Jordan is one of my instagram pals that never ceases to amaze me with her beautiful and healthy food photos. I asked her to share this recipe because it is perfect for Fall!
This is a recipe with which you can really play around. Use different squashes, pastas, and cheeses to make this recipe your own. The mixture of whole wheat pasta, lean chicken breast, and a variety of vegetables is sure to keep your waistline in check during the indulgent months of Fall. Here is the basic blueprint for a delicious autumn squash pasta:
(Servings for one person)1/4 butternut squash
Extra virgin olive oil
1 tbsp sage
3 oz of chicken breast
2 oz. whole wheat spaghetti pasta
5 asparagus spears
1 c. eggplant
1 tbsp. balsamic vinaigrette
1 tsp. minced garlic
Parmesan cheese (or another grated or shredded low-fat cheese)
1. Preheat oven to 350 degrees.2. Coat butternut squash lightly with olive oil, about 1 tsp. of sage, salt, and pepper, then place in a shallow pan. Place the pan in the oven and roast for 30 minutes, or until tender.
3. Coat chicken breast lightly with olive oil, sage, salt and pepper. Place on a broiling pan and broil for 20 min. or until chicken is cooked.
4. Cook noodles according to directions on package.
5. Coat eggplant lightly with olive oil, about 1 tsp. of sage, salt and pepper. When the squash is halfway done roasting, at about 15 minutes, place the eggplant in the pan with the squash.
6. Repeat for asparagus. Place asparagus in the pan with the other vegetables for the remaining 5-7 minutes.
7. Once cool, place chicken and veggies on a cutting board and chop them all into 1″-1 1/2″ cubes.
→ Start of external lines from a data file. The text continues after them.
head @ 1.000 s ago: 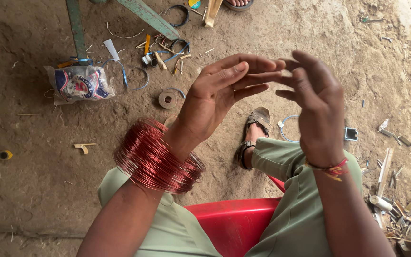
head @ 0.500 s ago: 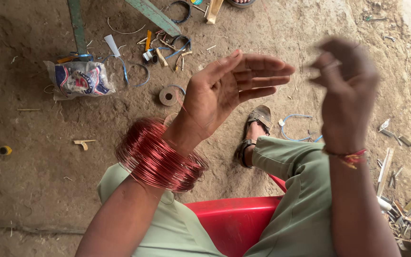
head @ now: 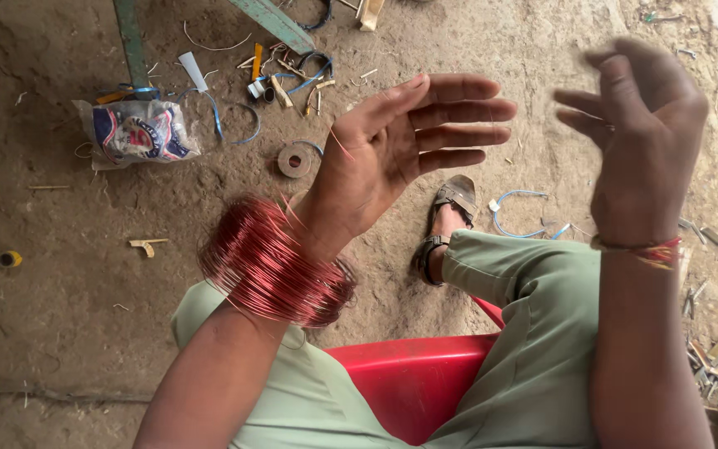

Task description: The person sits on a red plastic chair with a large coil of thin red wire around their left forearm and pulls and twists the wire between both hands, working the wire strand continuously while seated.

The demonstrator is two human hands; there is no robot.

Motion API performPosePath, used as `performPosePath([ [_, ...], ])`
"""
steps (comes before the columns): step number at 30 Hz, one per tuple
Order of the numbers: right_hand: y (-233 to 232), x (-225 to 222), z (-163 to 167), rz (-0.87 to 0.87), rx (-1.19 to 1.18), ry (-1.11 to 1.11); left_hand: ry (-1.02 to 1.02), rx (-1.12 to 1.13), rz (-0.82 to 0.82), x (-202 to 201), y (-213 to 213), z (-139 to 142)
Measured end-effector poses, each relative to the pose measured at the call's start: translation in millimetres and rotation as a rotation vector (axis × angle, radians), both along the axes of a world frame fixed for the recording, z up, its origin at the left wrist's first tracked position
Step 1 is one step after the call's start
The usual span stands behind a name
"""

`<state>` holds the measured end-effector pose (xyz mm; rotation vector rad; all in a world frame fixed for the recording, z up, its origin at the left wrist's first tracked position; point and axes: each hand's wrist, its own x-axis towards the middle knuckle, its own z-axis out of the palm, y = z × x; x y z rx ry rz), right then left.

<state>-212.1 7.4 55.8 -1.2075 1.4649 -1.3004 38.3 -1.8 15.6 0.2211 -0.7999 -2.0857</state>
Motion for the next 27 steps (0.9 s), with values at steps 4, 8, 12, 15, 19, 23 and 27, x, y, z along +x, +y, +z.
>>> performPosePath([
  [4,7,22,4,0.086,0.113,-0.126,0.028,0.027,0.006,-5,-3,-1],
  [8,23,54,0,0.383,0.074,-0.014,0.031,0.030,0.053,-4,-3,-6],
  [12,19,42,4,0.288,-0.006,0.068,-0.024,0.036,0.066,-9,-5,-10],
  [15,12,24,0,0.279,0.038,-0.112,-0.055,0.009,0.075,-9,-6,-12],
  [19,3,9,-5,0.182,0.126,-0.257,-0.057,-0.048,-0.003,-9,-6,-12],
  [23,0,14,-10,0.172,0.161,-0.243,-0.023,-0.037,-0.047,-11,-5,-9],
  [27,15,31,-19,0.362,0.180,-0.287,0.006,-0.061,0.023,-5,-3,-5],
])
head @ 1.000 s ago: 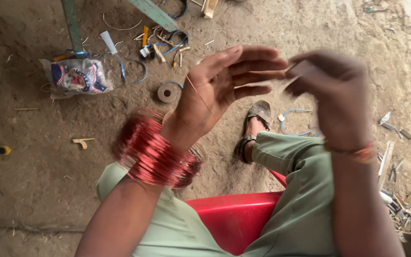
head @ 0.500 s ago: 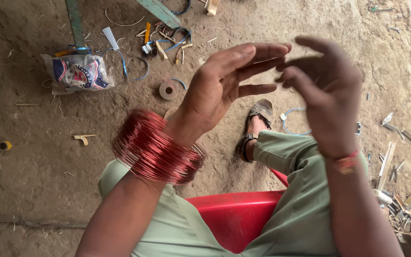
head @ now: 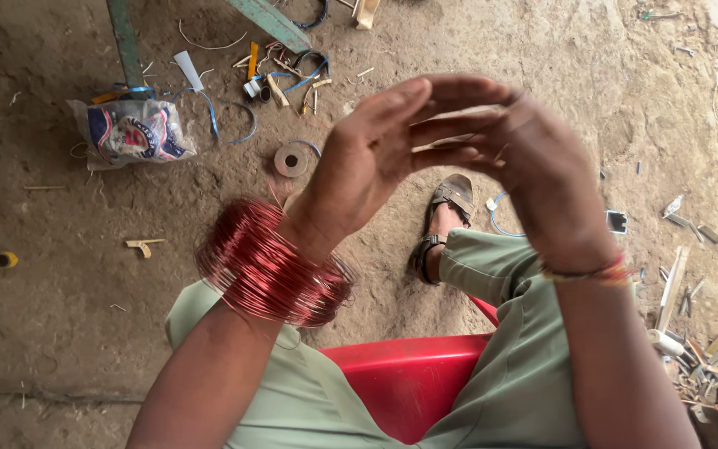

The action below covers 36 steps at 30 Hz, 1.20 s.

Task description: The person sits on a red plastic chair with a large coil of thin red wire around their left forearm and pulls and twists the wire between both hands, working the wire strand continuously while seated.

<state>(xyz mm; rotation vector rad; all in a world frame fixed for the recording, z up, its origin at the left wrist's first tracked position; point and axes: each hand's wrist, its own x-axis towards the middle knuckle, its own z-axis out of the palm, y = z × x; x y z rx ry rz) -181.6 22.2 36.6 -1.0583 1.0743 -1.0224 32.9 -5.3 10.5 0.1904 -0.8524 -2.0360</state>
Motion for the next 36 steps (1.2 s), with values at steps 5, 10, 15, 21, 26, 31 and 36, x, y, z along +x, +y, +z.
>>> performPosePath([
  [5,3,-10,1,-0.020,-0.156,0.273,-0.024,0.047,-0.003,5,0,4],
  [10,-14,-28,16,-0.283,-0.169,0.193,-0.049,-0.010,-0.001,5,1,6],
  [15,-2,0,7,-0.064,-0.167,0.149,-0.043,0.020,0.025,2,0,1],
  [21,5,-2,3,-0.114,-0.284,0.352,0.005,0.024,-0.011,-1,-1,-4],
  [26,-15,-19,18,-0.359,-0.298,0.473,-0.063,0.014,0.002,0,0,1],
  [31,-10,3,22,-0.210,-0.277,0.578,-0.080,0.043,0.038,-4,0,5],
  [36,14,21,10,0.023,-0.319,0.392,-0.218,-0.003,0.093,-4,-1,0],
])
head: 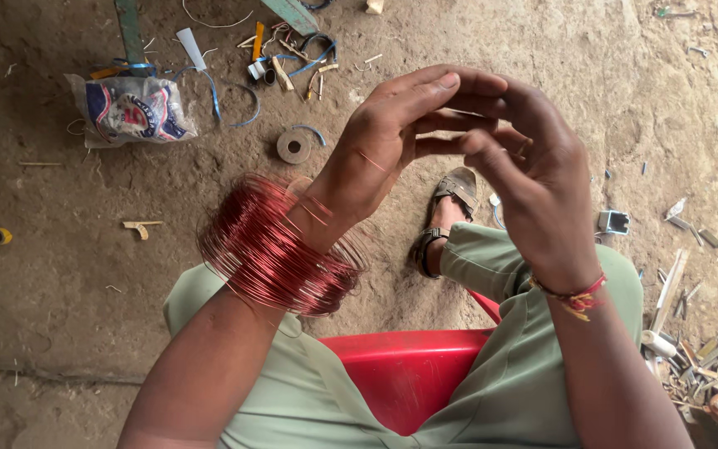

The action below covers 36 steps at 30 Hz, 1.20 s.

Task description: The person sits on a red plastic chair with a large coil of thin red wire around their left forearm and pulls and twists the wire between both hands, working the wire strand continuously while seated.

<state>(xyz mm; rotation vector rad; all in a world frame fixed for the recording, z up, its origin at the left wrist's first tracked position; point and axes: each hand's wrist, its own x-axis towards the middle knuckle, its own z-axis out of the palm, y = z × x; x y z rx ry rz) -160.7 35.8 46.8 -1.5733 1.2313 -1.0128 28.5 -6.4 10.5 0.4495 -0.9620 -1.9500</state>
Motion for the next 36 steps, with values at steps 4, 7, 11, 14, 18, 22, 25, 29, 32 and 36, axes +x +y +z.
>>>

Cut asparagus into about 5 parts each.
8. Heat a large wok or skillet. Pour a nickel-sized amount of olive oil in the skillet. When heated, place vegetables, chicken, and pasta in the skillet. Toss with balsamic vinaigrette, garlic, and the rest of the sage. Add basil, salt, and pepper to taste.
9. Serve on a plate, topped with your favorite cheese. (I used a little bit of feta cheese in the picture!)